Required work:
Only a number is expected in reply: the count of lines below where the word "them" occurs.

Stored data entries

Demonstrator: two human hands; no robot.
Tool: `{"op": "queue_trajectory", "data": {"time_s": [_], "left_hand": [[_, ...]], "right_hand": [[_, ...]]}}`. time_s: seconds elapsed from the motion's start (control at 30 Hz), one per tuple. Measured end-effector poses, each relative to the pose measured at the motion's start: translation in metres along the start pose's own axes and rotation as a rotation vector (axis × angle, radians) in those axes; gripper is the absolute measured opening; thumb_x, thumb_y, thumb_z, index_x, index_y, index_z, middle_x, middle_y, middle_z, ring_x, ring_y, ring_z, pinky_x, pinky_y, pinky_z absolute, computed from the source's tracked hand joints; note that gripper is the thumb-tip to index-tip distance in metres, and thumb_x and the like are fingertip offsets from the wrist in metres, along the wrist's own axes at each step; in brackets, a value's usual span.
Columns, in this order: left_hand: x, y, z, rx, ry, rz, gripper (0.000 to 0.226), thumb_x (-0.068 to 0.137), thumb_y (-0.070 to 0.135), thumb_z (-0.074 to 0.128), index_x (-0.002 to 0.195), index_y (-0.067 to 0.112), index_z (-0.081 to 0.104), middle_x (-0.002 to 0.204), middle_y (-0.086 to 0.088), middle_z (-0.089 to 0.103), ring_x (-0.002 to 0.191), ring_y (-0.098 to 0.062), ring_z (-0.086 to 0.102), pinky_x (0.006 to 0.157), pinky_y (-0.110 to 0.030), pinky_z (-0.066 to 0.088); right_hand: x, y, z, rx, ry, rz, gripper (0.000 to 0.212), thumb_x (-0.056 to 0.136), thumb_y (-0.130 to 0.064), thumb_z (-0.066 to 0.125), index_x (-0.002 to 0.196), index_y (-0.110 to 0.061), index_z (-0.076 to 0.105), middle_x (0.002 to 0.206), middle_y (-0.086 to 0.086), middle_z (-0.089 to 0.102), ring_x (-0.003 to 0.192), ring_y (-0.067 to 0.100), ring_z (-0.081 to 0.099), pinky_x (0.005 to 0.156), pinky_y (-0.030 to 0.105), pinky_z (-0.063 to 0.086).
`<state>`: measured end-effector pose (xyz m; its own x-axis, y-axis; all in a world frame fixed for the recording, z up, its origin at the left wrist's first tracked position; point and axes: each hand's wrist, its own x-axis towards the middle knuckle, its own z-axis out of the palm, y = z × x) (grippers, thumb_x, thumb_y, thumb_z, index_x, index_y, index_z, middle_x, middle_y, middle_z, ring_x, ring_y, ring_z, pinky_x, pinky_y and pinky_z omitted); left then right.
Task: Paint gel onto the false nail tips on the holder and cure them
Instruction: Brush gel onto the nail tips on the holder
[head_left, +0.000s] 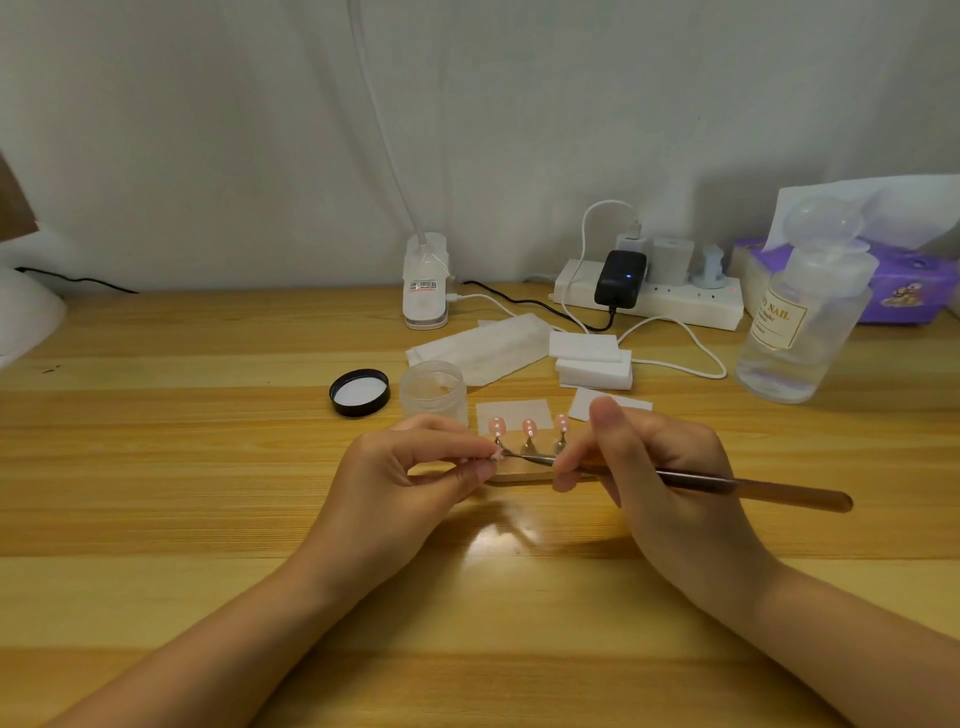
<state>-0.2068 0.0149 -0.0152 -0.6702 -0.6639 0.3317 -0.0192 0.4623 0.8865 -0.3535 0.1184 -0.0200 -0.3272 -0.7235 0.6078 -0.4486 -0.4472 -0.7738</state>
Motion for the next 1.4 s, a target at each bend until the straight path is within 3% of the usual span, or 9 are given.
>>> {"op": "queue_trajectory", "data": {"time_s": [0.17,0.3,0.4,0.57,0.67,0.83,1.0,1.17,1.4], "left_hand": [[0.000,0.000,0.000,-0.006,0.001,0.010,0.016,0.063,0.024,0.066,0.075,0.031,0.073,0.086,0.010,0.069,0.079,-0.002,0.063,0.068,-0.015,0.051],[0.000,-0.001,0.000,0.000,0.003,0.007,0.016,0.063,0.023,0.066,0.077,0.029,0.073,0.085,0.008,0.069,0.079,-0.002,0.063,0.068,-0.015,0.051],[0.000,-0.002,0.000,0.018,-0.001,0.017,0.017,0.063,0.024,0.066,0.078,0.026,0.074,0.085,0.009,0.069,0.079,-0.002,0.063,0.069,-0.013,0.050],[0.000,-0.003,-0.001,0.001,0.017,0.038,0.016,0.063,0.026,0.067,0.072,0.037,0.073,0.081,0.014,0.069,0.077,0.000,0.063,0.067,-0.014,0.050],[0.000,-0.004,-0.001,0.001,0.018,0.045,0.019,0.062,0.031,0.067,0.077,0.042,0.074,0.085,0.014,0.067,0.079,-0.003,0.063,0.067,-0.020,0.054],[-0.002,-0.002,-0.002,-0.032,0.065,0.061,0.018,0.065,0.029,0.068,0.082,0.027,0.075,0.086,0.007,0.068,0.079,-0.008,0.065,0.062,-0.023,0.056],[-0.001,0.008,0.000,-0.035,0.070,0.120,0.018,0.068,0.018,0.067,0.086,0.017,0.068,0.087,0.004,0.072,0.079,-0.008,0.068,0.067,-0.015,0.053],[0.008,0.028,0.005,-0.028,-0.003,0.216,0.020,0.069,0.027,0.063,0.083,0.015,0.067,0.085,-0.004,0.068,0.079,-0.011,0.066,0.068,-0.016,0.053],[0.038,0.040,0.028,0.226,-0.120,0.231,0.012,0.077,0.021,0.067,0.085,0.029,0.062,0.082,0.015,0.064,0.084,-0.001,0.061,0.082,-0.017,0.047]], "right_hand": [[0.002,-0.001,-0.002,0.036,0.087,0.086,0.042,0.093,-0.027,0.041,0.062,-0.011,0.064,0.055,0.005,0.063,0.050,-0.004,0.054,0.053,0.003,0.037],[0.001,-0.006,0.001,-0.021,-0.020,-0.007,0.047,0.091,-0.031,0.037,0.066,-0.003,0.065,0.051,-0.025,0.053,0.054,-0.011,0.054,0.055,-0.002,0.035],[0.001,-0.004,0.002,-0.034,-0.039,-0.012,0.045,0.092,-0.029,0.041,0.066,-0.002,0.066,0.051,-0.025,0.054,0.053,-0.011,0.054,0.054,-0.002,0.034],[0.002,-0.002,-0.001,0.032,0.095,0.137,0.042,0.090,-0.028,0.040,0.061,-0.010,0.064,0.055,0.007,0.063,0.050,-0.002,0.054,0.053,0.004,0.037],[0.003,-0.005,-0.001,0.062,0.107,0.155,0.041,0.090,-0.026,0.038,0.062,-0.010,0.063,0.057,0.006,0.064,0.049,-0.001,0.054,0.054,0.004,0.038],[0.005,-0.007,-0.006,0.095,0.205,0.170,0.043,0.094,-0.033,0.039,0.066,-0.011,0.062,0.060,0.001,0.065,0.047,0.000,0.050,0.048,0.007,0.037],[0.013,-0.006,-0.017,0.115,0.351,0.266,0.040,0.083,-0.044,0.039,0.071,-0.013,0.062,0.063,-0.002,0.065,0.046,0.005,0.046,0.045,0.013,0.040],[0.020,-0.001,-0.027,0.155,0.435,0.365,0.033,0.079,-0.047,0.045,0.072,-0.019,0.062,0.066,-0.004,0.066,0.048,0.005,0.044,0.045,0.012,0.040],[0.023,0.005,-0.032,0.150,0.494,0.403,0.031,0.094,-0.034,0.044,0.072,-0.020,0.062,0.063,-0.006,0.066,0.045,0.002,0.045,0.043,0.011,0.039]]}}
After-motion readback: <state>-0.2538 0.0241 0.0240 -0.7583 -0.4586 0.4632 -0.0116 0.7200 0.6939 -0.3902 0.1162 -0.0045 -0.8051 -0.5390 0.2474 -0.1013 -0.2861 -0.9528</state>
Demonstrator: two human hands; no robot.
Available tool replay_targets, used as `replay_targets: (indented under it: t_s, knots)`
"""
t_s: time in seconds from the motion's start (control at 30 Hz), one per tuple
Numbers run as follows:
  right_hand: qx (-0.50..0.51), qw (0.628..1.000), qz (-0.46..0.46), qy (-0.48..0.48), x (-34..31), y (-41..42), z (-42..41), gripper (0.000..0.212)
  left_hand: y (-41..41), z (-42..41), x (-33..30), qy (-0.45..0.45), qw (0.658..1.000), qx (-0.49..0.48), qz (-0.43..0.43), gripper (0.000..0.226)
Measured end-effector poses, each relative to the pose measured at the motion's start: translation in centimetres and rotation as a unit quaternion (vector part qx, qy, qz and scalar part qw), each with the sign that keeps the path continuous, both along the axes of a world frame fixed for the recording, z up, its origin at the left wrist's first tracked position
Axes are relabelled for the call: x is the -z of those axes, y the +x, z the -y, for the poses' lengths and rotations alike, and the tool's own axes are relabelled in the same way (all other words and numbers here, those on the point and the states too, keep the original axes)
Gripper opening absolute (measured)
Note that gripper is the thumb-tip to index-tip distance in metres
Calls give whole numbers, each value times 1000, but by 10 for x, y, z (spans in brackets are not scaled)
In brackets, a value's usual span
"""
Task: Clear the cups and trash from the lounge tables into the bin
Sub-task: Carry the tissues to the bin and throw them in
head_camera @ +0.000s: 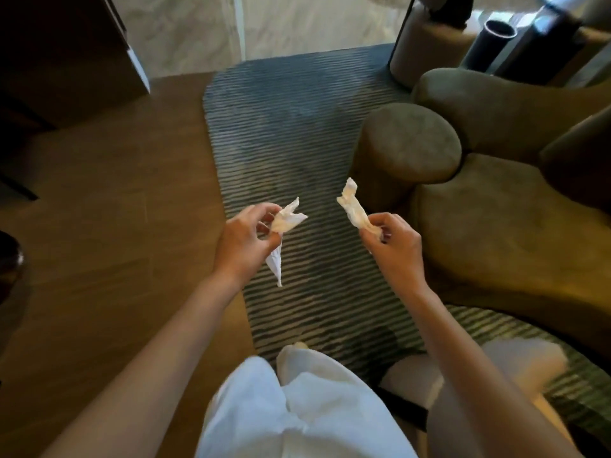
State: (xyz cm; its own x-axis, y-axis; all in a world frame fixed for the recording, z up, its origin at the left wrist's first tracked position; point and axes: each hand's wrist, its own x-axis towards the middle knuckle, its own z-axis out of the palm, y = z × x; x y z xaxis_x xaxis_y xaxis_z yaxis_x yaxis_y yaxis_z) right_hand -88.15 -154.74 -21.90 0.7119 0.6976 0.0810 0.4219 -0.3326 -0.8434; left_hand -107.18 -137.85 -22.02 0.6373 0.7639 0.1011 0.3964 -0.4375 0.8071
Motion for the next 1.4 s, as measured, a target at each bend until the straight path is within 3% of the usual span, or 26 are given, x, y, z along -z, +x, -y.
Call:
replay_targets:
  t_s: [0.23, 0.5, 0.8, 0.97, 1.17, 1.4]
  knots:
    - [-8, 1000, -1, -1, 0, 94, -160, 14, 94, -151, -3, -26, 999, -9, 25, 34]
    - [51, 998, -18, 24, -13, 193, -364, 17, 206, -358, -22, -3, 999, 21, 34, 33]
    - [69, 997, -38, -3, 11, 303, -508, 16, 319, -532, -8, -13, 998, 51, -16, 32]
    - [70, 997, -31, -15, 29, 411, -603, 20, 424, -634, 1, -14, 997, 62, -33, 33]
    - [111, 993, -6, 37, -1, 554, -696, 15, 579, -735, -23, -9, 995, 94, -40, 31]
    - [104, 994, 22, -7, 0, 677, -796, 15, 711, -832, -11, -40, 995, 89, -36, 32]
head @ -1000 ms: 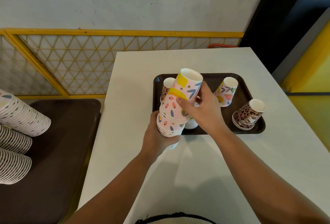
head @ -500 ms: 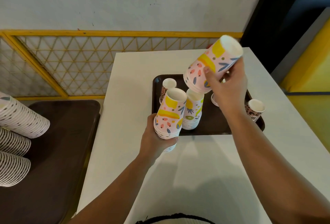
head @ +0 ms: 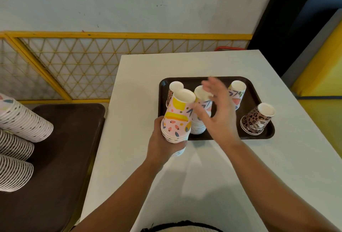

Response to this exercise:
2